As part of this year’s PARP program, each K-5 class has received its own reading passport, filled with blank pages. The pages in the passport are “stamped” with colorful stars when any student in the class participates in “Passport with the Principal.” To participate, the students sign up for a time to read with Principal JoAnn Scott, who then stamps their passport. Each stamp earns extra mileage points for their whole class.

South Bay Student Selected for SCMEA

SCMEA
Fifth-grader Xiang Xi Lin from South Bay Elementary was chosen for the Suffolk County Music Educators’ All-County orchestra.
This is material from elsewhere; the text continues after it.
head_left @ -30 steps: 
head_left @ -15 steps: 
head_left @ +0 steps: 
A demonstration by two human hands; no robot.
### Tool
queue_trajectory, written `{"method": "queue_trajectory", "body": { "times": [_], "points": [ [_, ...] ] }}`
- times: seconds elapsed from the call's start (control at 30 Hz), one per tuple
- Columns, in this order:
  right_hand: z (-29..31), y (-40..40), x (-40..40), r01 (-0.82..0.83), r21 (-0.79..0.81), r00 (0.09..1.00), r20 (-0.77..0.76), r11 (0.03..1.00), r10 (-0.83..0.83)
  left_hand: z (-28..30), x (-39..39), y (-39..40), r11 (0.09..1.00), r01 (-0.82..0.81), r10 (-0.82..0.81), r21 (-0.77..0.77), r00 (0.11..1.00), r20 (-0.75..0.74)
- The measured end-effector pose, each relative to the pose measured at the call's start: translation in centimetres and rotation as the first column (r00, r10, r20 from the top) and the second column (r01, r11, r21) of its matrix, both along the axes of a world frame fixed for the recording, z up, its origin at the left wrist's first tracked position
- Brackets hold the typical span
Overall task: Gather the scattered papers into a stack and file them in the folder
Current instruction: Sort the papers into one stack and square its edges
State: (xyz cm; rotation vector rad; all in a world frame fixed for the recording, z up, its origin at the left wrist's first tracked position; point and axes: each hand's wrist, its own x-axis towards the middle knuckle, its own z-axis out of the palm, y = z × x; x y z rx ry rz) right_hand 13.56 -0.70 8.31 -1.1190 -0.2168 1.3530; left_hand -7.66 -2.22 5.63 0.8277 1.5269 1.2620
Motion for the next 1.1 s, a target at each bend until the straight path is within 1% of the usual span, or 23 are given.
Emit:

Lin, along with other select musicians from Suffolk County, participated in the SCMEA Division I West Orchestra concert on March 12 at Hauppauge High School. He is pictured here with South Bay Elementary School instrumental music teacher Dominique Powers (left) and South Bay Elementary School Principal JoAnn Scott.

Tower of Hearts

Tower of Hearts

Students at South Bay Elementary School worked together in groups on a Valentine’s Day STEM activity to engineer a tower made of gummy hearts and toothpicks.



Go Red Day

Go Red Day
South Bay donated $429.50 to the American Heart Association as a result of the school’s Go Red Day on Feb. 3. This amount exceeds their highest donation raised by nearly $100. The effort was spearheaded by fourth-grade teacher Mary-Ellen Paparella, the South Bay Student Council and Nicole Torres.

Ringing in Chinese New Year

Ringing in Chinese New Year

Third-graders in Debbie LoSardo’s class at South Bay celebrated the Chinese New Year on Jan. 27. Students learned about the differences and similarities in the cultures and created dragons, lanterns and zodiac signs.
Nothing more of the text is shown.